_Work request:_ Leave out the images and transcribe the entries below word for word.

_Supplied data:_
....................

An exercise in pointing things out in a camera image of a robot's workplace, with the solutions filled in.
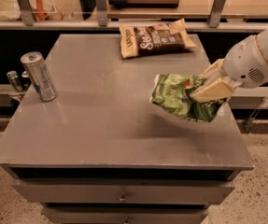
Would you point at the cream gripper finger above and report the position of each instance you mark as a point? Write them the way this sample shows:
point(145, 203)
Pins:
point(203, 91)
point(215, 70)

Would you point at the brown chip bag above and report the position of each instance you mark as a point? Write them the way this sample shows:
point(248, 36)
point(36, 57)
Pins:
point(163, 38)

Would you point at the top grey drawer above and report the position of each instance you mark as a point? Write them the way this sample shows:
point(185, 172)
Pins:
point(123, 191)

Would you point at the green can on shelf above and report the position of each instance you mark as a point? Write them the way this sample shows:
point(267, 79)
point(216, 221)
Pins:
point(13, 79)

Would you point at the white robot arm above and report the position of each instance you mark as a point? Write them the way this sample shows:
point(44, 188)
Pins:
point(245, 65)

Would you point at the green jalapeno chip bag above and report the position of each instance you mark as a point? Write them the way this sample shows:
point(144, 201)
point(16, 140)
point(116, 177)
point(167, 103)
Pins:
point(172, 92)

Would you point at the grey drawer cabinet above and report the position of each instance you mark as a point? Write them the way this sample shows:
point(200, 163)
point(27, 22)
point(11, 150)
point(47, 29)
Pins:
point(103, 126)

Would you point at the metal bracket post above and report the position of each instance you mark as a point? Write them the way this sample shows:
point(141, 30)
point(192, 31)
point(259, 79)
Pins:
point(27, 15)
point(215, 13)
point(101, 12)

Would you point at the right metal bracket post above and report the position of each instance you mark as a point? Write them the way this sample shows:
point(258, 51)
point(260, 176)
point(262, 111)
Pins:
point(215, 13)

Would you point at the grey drawer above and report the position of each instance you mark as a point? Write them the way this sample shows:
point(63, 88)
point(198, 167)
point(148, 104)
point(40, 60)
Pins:
point(123, 191)
point(107, 215)

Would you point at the silver blue drink can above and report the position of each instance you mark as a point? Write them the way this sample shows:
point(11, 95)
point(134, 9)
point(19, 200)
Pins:
point(38, 72)

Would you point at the left metal bracket post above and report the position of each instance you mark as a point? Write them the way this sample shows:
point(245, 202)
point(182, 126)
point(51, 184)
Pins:
point(27, 15)

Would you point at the white orange plastic bag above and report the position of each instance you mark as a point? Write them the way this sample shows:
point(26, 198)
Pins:
point(42, 10)

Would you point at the middle metal bracket post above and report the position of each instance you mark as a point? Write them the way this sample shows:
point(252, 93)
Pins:
point(101, 12)

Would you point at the dark can on shelf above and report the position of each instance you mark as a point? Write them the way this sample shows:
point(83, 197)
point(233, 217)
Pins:
point(26, 80)

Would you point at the lower grey drawer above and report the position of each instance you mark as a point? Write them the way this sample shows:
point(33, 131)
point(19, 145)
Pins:
point(107, 215)

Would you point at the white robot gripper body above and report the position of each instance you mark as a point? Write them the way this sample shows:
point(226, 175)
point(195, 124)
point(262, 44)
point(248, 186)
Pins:
point(246, 63)

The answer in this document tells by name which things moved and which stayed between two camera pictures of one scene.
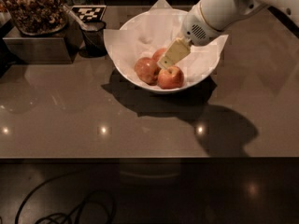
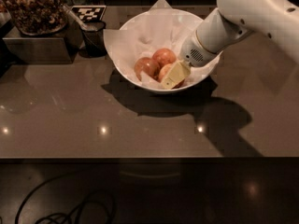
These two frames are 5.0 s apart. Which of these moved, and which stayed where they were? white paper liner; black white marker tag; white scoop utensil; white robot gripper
Moved: white robot gripper
Stayed: white scoop utensil; white paper liner; black white marker tag

....................

_Response to this task:_
An exercise in pointing things out in a camera image of a robot's workplace, with the solutions filled in.
Would you point at the cream gripper finger above and report the position of each instance you mark as a point? Write them the way this sample shows:
point(145, 203)
Pins:
point(203, 91)
point(215, 70)

Would you point at the brown chip bag above and report the position of each instance you mark as a point? Write them the way this sample shows:
point(248, 36)
point(36, 57)
Pins:
point(163, 38)

Would you point at the top grey drawer above and report the position of each instance you mark as a point? Write them the way this sample shows:
point(185, 172)
Pins:
point(123, 191)

Would you point at the green can on shelf above and report the position of each instance you mark as a point? Write them the way this sample shows:
point(267, 79)
point(216, 221)
Pins:
point(13, 79)

Would you point at the white robot arm above and report the position of each instance you mark as a point? Write them the way this sample shows:
point(44, 188)
Pins:
point(245, 65)

Would you point at the green jalapeno chip bag above and report the position of each instance you mark as a point? Write them the way this sample shows:
point(144, 201)
point(16, 140)
point(116, 177)
point(167, 103)
Pins:
point(172, 92)

Would you point at the grey drawer cabinet above and report the position of each instance you mark as a point? Write them the way this sample shows:
point(200, 163)
point(27, 22)
point(11, 150)
point(47, 29)
Pins:
point(103, 126)

Would you point at the metal bracket post above and report the position of each instance you mark as a point? Write them the way this sample shows:
point(141, 30)
point(192, 31)
point(259, 79)
Pins:
point(27, 15)
point(215, 13)
point(101, 12)

Would you point at the right metal bracket post above and report the position of each instance you mark as a point? Write them the way this sample shows:
point(258, 51)
point(260, 176)
point(262, 111)
Pins:
point(215, 13)

Would you point at the grey drawer above and report the position of each instance you mark as a point? Write them the way this sample shows:
point(63, 88)
point(198, 167)
point(148, 104)
point(40, 60)
Pins:
point(123, 191)
point(107, 215)

Would you point at the silver blue drink can above and report the position of each instance you mark as a point? Write them the way this sample shows:
point(11, 95)
point(134, 9)
point(19, 200)
Pins:
point(38, 72)

Would you point at the left metal bracket post above and report the position of each instance you mark as a point? Write them the way this sample shows:
point(245, 202)
point(182, 126)
point(51, 184)
Pins:
point(27, 15)

Would you point at the white orange plastic bag above and report the position of each instance you mark as a point? Write them the way this sample shows:
point(26, 198)
Pins:
point(42, 10)

Would you point at the middle metal bracket post above and report the position of each instance you mark as a point? Write them the way this sample shows:
point(252, 93)
Pins:
point(101, 12)

Would you point at the dark can on shelf above and report the position of each instance you mark as a point? Write them the way this sample shows:
point(83, 197)
point(233, 217)
Pins:
point(26, 80)

Would you point at the lower grey drawer above and report the position of each instance you mark as a point? Write them the way this sample shows:
point(33, 131)
point(19, 145)
Pins:
point(107, 215)

Would you point at the white robot gripper body above and report the position of each instance you mark as a point? Write them the way this sample shows:
point(226, 175)
point(195, 124)
point(262, 44)
point(248, 186)
Pins:
point(246, 63)

The answer in this document tells by name which things moved and which stayed between two camera pictures of one scene.
These two frames are 5.0 s apart. Which of these moved, and which stayed where they were? white paper liner; black white marker tag; white scoop utensil; white robot gripper
Moved: white robot gripper
Stayed: white scoop utensil; white paper liner; black white marker tag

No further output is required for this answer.